# Exercise aim
Using the data below, return the stretch from the line that contains "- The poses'" through the line that contains "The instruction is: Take", both included, exactly as it stands and nothing beyond it.

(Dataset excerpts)
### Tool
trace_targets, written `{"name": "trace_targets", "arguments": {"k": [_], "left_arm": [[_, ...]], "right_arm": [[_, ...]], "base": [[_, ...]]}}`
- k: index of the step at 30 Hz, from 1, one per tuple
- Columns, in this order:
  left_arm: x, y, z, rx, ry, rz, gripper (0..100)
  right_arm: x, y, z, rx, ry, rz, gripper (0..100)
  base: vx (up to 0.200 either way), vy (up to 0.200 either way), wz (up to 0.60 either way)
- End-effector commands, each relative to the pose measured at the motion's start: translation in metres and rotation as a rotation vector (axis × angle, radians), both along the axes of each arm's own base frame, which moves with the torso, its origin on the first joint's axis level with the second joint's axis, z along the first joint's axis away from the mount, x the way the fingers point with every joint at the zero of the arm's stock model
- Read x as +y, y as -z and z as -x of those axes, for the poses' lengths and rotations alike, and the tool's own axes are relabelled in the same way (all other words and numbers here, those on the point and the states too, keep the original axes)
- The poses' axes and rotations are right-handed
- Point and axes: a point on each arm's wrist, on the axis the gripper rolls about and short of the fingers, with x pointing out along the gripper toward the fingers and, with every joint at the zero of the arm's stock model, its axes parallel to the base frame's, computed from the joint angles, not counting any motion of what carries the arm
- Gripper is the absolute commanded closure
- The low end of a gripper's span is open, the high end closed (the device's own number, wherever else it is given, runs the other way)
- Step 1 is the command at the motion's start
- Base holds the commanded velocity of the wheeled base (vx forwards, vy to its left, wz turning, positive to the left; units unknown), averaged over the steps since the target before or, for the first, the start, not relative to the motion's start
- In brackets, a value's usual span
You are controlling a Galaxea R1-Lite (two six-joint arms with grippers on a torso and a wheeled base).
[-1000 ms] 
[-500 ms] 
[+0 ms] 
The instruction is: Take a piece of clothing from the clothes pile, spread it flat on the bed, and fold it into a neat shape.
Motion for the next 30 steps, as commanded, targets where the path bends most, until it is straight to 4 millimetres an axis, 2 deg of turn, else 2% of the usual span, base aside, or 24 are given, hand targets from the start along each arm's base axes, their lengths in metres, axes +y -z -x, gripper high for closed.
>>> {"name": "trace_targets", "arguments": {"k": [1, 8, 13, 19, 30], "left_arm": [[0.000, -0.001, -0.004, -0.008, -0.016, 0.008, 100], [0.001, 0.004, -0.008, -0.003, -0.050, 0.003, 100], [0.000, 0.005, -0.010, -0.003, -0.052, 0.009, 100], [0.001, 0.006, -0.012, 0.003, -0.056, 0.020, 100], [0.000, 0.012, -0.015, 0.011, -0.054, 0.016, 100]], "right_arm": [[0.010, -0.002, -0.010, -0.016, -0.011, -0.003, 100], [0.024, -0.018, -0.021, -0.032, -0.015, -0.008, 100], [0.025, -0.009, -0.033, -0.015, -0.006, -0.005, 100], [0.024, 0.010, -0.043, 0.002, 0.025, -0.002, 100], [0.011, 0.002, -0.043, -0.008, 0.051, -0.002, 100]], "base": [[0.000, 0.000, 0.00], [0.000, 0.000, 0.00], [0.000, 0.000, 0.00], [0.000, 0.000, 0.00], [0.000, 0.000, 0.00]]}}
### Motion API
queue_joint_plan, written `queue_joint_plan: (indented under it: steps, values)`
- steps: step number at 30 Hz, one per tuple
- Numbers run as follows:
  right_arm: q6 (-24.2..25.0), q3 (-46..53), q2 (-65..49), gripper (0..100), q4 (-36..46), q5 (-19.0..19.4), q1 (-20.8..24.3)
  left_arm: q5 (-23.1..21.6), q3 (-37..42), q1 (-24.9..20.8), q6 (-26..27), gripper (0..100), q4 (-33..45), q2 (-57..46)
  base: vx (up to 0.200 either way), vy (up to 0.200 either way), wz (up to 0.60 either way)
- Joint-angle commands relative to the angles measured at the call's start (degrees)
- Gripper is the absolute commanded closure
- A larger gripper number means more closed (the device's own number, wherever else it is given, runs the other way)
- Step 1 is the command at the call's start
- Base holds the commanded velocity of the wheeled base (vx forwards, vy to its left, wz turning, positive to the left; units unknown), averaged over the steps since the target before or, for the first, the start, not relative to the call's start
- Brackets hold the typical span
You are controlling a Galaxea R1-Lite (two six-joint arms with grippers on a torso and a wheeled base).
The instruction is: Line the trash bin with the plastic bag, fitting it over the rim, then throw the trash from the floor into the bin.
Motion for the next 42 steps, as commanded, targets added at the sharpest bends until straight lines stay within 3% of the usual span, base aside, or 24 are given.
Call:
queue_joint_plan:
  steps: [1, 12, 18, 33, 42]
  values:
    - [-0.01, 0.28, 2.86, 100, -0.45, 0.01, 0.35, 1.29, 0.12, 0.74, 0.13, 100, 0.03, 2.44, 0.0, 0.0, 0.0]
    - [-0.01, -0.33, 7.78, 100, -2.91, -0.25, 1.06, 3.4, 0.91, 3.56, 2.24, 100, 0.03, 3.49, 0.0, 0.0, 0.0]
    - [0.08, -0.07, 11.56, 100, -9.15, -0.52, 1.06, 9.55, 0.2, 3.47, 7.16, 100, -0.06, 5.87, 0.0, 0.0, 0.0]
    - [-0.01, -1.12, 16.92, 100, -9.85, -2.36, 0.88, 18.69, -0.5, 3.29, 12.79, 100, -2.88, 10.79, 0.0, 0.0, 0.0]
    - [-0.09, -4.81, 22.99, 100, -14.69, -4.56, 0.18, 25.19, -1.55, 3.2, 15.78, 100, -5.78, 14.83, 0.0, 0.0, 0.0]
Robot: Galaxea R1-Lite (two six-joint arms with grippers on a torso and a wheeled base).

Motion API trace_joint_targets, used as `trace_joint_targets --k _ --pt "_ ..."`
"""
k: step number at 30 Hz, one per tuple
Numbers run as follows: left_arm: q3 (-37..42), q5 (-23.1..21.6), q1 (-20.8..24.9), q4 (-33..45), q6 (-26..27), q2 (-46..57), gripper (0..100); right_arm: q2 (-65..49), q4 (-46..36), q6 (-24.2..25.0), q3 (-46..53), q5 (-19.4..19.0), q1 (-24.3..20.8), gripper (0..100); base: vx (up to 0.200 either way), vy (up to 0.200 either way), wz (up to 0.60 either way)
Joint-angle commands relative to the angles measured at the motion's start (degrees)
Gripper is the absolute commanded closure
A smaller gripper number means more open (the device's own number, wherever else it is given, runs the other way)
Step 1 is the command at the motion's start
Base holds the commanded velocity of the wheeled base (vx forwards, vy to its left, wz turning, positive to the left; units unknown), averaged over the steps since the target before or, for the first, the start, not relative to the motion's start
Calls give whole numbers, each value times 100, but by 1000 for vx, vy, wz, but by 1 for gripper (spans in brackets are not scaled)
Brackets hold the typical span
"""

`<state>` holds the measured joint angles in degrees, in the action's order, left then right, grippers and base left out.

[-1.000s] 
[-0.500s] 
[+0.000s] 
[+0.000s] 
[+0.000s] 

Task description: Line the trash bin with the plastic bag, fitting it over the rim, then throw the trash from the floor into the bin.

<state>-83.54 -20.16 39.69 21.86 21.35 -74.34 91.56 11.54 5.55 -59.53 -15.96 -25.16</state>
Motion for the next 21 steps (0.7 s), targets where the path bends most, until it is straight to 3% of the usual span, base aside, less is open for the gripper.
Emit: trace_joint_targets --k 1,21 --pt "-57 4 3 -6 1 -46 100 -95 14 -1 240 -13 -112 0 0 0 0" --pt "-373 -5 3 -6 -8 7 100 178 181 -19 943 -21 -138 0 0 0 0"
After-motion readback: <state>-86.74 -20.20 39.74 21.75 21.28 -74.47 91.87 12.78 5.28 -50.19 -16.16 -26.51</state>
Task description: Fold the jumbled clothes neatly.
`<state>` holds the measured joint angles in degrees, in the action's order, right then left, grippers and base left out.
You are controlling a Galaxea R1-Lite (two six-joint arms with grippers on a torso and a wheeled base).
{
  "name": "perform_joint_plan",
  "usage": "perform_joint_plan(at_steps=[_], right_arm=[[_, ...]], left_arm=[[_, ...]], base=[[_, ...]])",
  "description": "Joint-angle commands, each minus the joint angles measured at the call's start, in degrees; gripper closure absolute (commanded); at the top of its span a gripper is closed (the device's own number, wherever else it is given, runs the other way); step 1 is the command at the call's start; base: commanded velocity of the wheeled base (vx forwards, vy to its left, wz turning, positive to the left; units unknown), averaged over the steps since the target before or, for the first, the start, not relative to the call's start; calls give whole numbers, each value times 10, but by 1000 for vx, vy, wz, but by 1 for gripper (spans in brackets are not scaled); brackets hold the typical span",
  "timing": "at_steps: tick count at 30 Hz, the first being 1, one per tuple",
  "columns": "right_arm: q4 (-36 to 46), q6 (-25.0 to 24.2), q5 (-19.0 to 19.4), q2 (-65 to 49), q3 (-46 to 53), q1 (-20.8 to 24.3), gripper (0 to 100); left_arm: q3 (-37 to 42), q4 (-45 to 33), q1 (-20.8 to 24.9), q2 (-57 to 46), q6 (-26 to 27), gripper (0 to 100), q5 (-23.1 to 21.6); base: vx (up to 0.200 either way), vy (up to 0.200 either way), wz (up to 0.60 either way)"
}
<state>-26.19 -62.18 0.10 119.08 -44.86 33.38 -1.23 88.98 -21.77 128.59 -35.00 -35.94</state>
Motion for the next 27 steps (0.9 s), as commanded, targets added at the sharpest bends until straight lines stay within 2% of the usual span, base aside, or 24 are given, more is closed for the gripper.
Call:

# Task solution
- The poses' axes and rotations are right-handed
- Point and axes: a point on each arm's wrist, on the axis the gripper rolls about and short of the fingers, with x pointing out along the gripper toward the fingers and, with every joint at the zero of the arm's stock model, its axes parallel to the base frame's, computed from the joint angles, not counting any motion of what carries the arm
- Gripper is the absolute commanded closure
- The low end of a gripper's span is open, the high end closed (the device's own number, wherever else it is given, runs the other way)
- Step 1 is the command at the motion's start
- Base holds the commanded velocity of the wheeled base (vx forwards, vy to its left, wz turning, positive to the left; units unknown), averaged over the steps since the target before or, for the first, the start, not relative to the motion's start
- In brackets, a value's usual span
You are controlling a Galaxea R1-Lite (two six-joint arms with grippers on a torso and a wheeled base).
[-1000 ms] 
[-500 ms] 
[+0 ms] 
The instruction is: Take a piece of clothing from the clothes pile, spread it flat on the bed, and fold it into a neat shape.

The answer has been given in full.